Chronic wounds do not adequately recover through the natural healing process and have become a significant challenge for healthcare systems worldwide. In the US, chronic wounds affect an estimated 6 million people per year, costing more than $25 billion annually due to complications and over $18.5 billion in associated care. Peripheral arterial disease, neuropathy, and immunodeficiency disorders are conditions that can lead to chronic open wounds and lesions. These conditions are especially prevalent in diabetic patients due to immobility and lack of blood flow to the extremities. Current technologies for chronic wound healing are aimed at dressings which consist of various hydrogels and collagen. Modern tissue engineering methods aim to expand the understanding of cell sheets and cell hydrogels which could form a ‘cellular scaffold’ to improve recovery time. However, these methods often rely on proteolytic enzymes such as trypsin, which damages the extracellular matrix (ECM), cell-cell junctions, and surface cell receptors. Other methods use polymers such as poly(N-isopropyl acrylamide) (pNIPAM), which relies on ECM molecules or chemical conjugations of cells for binding and release with no specific cell binding motifs. For this study, elastin-like-polypeptides (ELPs) were designed with a thermally responsive motif, allowing us to control and target cell binding and detachment in culture without damaging the ECM. These proteins were deposited onto gold surfaces via specific cell-binding cysteine domains.
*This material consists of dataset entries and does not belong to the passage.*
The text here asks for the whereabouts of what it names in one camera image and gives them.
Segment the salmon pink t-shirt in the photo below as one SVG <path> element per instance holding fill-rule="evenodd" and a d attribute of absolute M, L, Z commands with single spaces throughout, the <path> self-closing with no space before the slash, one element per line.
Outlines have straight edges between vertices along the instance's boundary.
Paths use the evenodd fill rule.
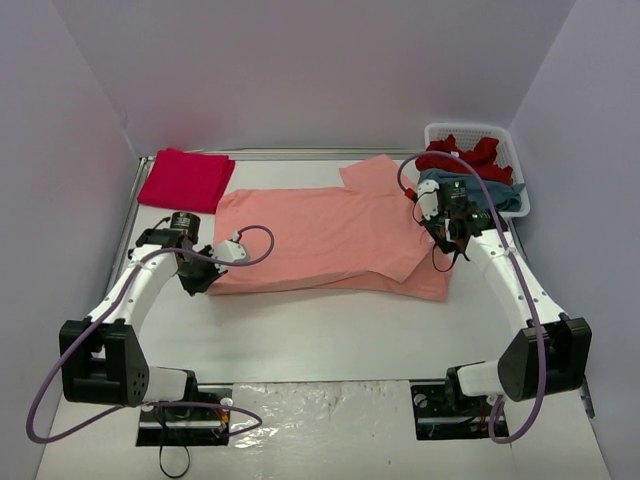
<path fill-rule="evenodd" d="M 379 155 L 342 168 L 340 187 L 238 189 L 225 195 L 214 241 L 248 227 L 241 242 L 249 254 L 269 256 L 230 269 L 209 294 L 333 288 L 446 300 L 448 258 L 415 223 L 396 173 L 396 163 Z"/>

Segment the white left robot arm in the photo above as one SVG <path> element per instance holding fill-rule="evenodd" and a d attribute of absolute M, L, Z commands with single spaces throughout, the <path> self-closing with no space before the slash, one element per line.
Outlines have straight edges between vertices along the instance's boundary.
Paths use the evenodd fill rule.
<path fill-rule="evenodd" d="M 144 230 L 130 252 L 128 267 L 106 298 L 85 319 L 65 322 L 59 346 L 66 400 L 122 407 L 165 402 L 179 418 L 198 412 L 202 395 L 195 373 L 150 366 L 138 334 L 172 277 L 194 296 L 223 275 L 223 269 L 209 261 L 212 247 L 193 250 L 200 223 L 195 214 L 175 212 L 168 227 Z"/>

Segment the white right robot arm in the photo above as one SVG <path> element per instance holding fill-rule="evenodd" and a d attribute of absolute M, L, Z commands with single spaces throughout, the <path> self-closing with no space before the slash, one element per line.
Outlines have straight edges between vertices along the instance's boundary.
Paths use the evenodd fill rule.
<path fill-rule="evenodd" d="M 494 361 L 451 368 L 443 389 L 446 406 L 465 413 L 480 396 L 520 402 L 539 393 L 579 389 L 584 381 L 592 330 L 570 317 L 544 291 L 519 254 L 500 214 L 470 201 L 462 181 L 419 183 L 415 198 L 437 247 L 464 257 L 488 282 L 509 321 L 510 344 Z"/>

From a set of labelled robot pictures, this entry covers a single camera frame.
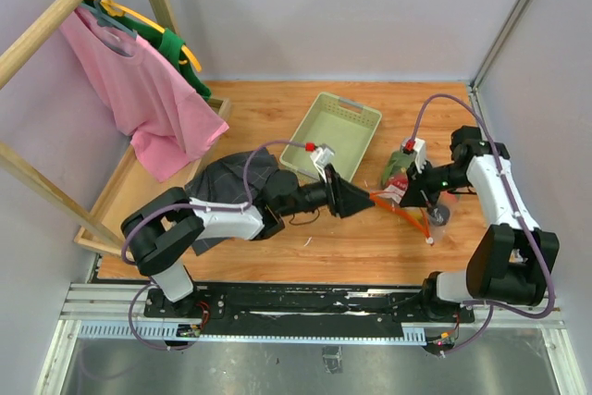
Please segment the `clear zip top bag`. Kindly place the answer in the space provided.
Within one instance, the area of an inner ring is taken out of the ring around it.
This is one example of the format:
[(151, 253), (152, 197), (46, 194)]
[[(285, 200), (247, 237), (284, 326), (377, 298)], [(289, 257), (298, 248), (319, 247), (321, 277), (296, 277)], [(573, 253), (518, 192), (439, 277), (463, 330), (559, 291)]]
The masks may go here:
[(434, 245), (436, 242), (443, 239), (446, 232), (446, 227), (451, 222), (451, 218), (459, 199), (449, 192), (440, 194), (437, 204), (445, 204), (451, 210), (449, 223), (444, 227), (434, 227), (429, 224), (426, 214), (426, 208), (406, 207), (401, 208), (399, 202), (403, 194), (388, 191), (386, 189), (375, 190), (369, 192), (370, 197), (377, 206), (389, 210), (391, 213), (401, 217), (408, 222), (412, 227), (417, 228), (425, 238), (425, 242), (429, 245)]

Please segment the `green fake leafy vegetable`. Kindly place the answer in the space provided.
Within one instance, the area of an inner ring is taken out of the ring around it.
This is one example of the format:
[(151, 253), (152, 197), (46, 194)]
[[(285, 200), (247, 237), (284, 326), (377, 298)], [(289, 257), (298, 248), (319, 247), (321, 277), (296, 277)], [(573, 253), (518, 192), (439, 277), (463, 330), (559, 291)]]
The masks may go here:
[(392, 152), (380, 175), (380, 187), (385, 189), (394, 179), (404, 178), (412, 162), (411, 154), (402, 150)]

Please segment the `dark fake avocado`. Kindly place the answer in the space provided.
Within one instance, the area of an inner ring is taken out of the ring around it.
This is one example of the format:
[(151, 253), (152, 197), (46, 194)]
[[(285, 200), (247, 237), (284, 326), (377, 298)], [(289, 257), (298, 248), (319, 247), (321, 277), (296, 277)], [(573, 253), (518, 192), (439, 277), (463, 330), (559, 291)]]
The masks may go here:
[(450, 221), (451, 210), (445, 204), (436, 204), (427, 207), (426, 214), (431, 226), (444, 227)]

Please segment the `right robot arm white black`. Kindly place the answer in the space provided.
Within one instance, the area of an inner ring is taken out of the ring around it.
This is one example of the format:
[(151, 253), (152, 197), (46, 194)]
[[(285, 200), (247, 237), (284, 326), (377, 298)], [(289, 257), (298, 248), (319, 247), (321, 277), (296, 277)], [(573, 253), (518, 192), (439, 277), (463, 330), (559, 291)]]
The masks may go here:
[(444, 192), (470, 188), (480, 203), (487, 229), (466, 268), (433, 272), (424, 280), (421, 314), (438, 321), (465, 302), (485, 302), (515, 311), (551, 300), (550, 272), (560, 242), (530, 216), (512, 178), (505, 145), (483, 138), (477, 127), (462, 126), (451, 134), (451, 161), (435, 167), (421, 139), (407, 139), (399, 153), (407, 165), (402, 207), (424, 208), (438, 222), (444, 216), (438, 199)]

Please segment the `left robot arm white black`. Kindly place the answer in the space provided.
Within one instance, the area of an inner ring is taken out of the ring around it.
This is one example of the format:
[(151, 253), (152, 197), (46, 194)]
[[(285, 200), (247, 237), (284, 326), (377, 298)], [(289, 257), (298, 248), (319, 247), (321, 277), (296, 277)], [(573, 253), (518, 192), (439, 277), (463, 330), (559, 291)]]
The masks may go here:
[(319, 181), (305, 185), (291, 171), (276, 171), (251, 204), (210, 203), (191, 198), (181, 187), (171, 188), (124, 219), (120, 228), (140, 274), (164, 293), (169, 310), (185, 317), (196, 310), (198, 294), (181, 256), (195, 241), (267, 240), (285, 228), (285, 216), (325, 207), (346, 218), (374, 205), (367, 191), (328, 164)]

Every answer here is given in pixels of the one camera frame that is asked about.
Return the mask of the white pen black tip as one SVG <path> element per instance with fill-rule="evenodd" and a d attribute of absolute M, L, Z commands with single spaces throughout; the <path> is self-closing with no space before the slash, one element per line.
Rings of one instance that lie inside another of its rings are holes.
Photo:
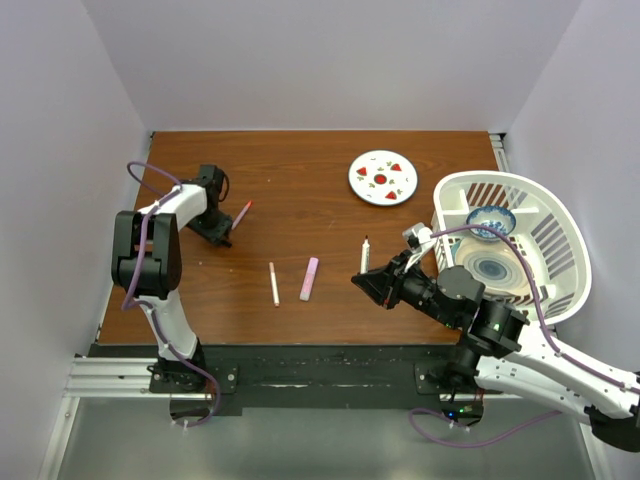
<path fill-rule="evenodd" d="M 364 241 L 361 246 L 361 258 L 360 258 L 360 269 L 359 273 L 364 274 L 369 270 L 369 262 L 370 262 L 370 242 L 368 236 L 365 236 Z"/>

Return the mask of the white pen peach tip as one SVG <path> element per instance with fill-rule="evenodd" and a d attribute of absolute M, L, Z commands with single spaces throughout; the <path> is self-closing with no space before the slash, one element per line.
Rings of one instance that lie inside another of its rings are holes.
<path fill-rule="evenodd" d="M 269 276 L 270 276 L 272 300 L 273 300 L 274 306 L 277 308 L 277 307 L 280 306 L 280 296 L 279 296 L 279 290 L 278 290 L 278 283 L 277 283 L 275 265 L 274 265 L 273 262 L 269 262 L 268 267 L 269 267 Z"/>

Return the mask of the pink highlighter pen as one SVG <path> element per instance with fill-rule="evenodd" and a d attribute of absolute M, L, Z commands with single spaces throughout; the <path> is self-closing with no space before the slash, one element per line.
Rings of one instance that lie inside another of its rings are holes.
<path fill-rule="evenodd" d="M 319 259 L 317 257 L 311 257 L 307 265 L 307 269 L 303 279 L 303 284 L 299 294 L 299 299 L 301 301 L 310 300 L 318 266 L 319 266 Z"/>

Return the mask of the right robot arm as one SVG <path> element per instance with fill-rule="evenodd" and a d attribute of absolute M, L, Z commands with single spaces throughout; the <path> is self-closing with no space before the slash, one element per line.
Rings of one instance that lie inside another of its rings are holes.
<path fill-rule="evenodd" d="M 351 281 L 375 304 L 404 302 L 460 333 L 434 379 L 451 392 L 494 390 L 574 415 L 602 442 L 639 450 L 639 376 L 608 367 L 554 338 L 510 305 L 489 300 L 462 266 L 436 277 L 408 264 L 403 252 Z"/>

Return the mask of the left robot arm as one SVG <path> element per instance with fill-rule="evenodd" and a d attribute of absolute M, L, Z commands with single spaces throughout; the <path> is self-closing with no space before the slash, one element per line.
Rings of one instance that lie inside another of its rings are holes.
<path fill-rule="evenodd" d="M 125 291 L 122 308 L 140 308 L 150 324 L 158 346 L 151 373 L 185 392 L 215 394 L 219 388 L 207 372 L 201 342 L 186 319 L 178 291 L 180 231 L 188 228 L 214 246 L 231 245 L 233 219 L 220 210 L 229 179 L 210 164 L 200 166 L 191 180 L 152 169 L 171 180 L 173 187 L 147 207 L 116 215 L 112 280 Z"/>

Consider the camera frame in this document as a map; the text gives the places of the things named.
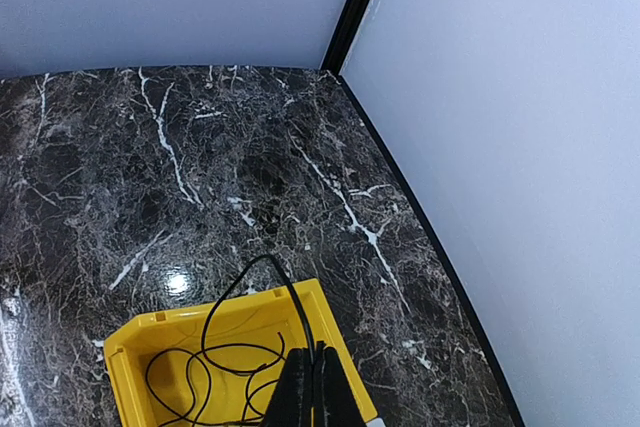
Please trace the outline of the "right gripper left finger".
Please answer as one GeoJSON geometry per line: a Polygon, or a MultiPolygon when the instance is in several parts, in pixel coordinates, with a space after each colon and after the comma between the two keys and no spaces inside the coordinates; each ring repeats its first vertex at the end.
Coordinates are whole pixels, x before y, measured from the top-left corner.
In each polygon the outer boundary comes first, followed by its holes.
{"type": "Polygon", "coordinates": [[[264,427],[310,427],[313,368],[308,349],[292,349],[262,420],[264,427]]]}

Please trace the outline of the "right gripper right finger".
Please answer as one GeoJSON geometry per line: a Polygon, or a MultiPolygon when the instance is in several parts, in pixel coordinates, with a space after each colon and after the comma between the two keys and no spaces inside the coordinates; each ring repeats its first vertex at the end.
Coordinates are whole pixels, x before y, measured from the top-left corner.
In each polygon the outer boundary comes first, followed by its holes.
{"type": "Polygon", "coordinates": [[[365,427],[337,350],[317,344],[314,363],[314,426],[365,427]]]}

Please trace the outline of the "yellow bin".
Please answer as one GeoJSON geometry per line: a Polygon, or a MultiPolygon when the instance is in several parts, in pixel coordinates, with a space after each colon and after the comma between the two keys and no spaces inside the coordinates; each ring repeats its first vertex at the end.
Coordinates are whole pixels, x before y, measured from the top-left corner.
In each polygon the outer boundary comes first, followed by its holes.
{"type": "Polygon", "coordinates": [[[283,287],[221,304],[144,313],[104,356],[125,426],[258,423],[289,352],[306,347],[283,287]]]}

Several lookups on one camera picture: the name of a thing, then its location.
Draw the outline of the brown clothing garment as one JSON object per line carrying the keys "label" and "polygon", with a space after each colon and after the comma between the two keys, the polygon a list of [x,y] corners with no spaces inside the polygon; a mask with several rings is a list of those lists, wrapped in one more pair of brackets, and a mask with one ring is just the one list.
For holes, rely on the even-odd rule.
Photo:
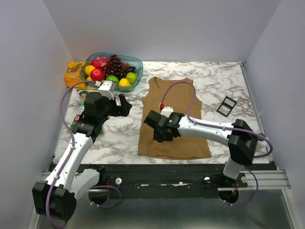
{"label": "brown clothing garment", "polygon": [[[159,112],[159,104],[165,96],[164,105],[173,108],[174,112],[187,114],[192,102],[194,92],[191,85],[193,80],[185,78],[182,80],[163,80],[153,77],[149,80],[149,91],[142,100],[144,120],[148,113],[153,110]],[[189,160],[211,157],[211,152],[206,139],[199,137],[182,136],[174,138],[173,141],[159,143],[153,140],[153,129],[142,123],[138,144],[138,154],[161,159]]]}

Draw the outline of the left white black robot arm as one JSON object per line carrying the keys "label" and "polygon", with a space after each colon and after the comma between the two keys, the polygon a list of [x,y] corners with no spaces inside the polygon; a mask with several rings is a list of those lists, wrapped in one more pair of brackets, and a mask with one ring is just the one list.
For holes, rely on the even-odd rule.
{"label": "left white black robot arm", "polygon": [[45,181],[35,183],[32,188],[37,214],[67,222],[75,212],[77,201],[88,189],[105,185],[106,177],[101,169],[85,169],[80,177],[76,173],[109,117],[128,116],[132,105],[123,94],[119,99],[121,104],[117,105],[110,93],[86,94],[84,110],[70,131],[66,151]]}

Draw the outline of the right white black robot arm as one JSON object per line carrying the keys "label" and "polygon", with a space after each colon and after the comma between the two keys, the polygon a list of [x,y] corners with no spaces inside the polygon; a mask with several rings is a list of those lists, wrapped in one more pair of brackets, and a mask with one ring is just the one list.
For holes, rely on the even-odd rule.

The location of the cell binding motifs within the ELP proved to be an important factor for detachment of the cells. ELP layers with cell binding domains near the surfaces allowed for thermally controlled cell adhesion, similar to those found in pNIPAM. Decreasing temperature below the lower critical solution temperature (LCST) causes the ELPs to adopt a random coil formation, which leads to retraction of the cell binding motifs, thus detaching the adherent cells. The cell lines tested for detachment included bovine aortic endothelial cells (BAECs) and human umbilical vein endothelial cells (HUVECs). This study indicates that varying cell lines can be consistently recovered from the surfaces as cell sheets for tissue engineering purposes.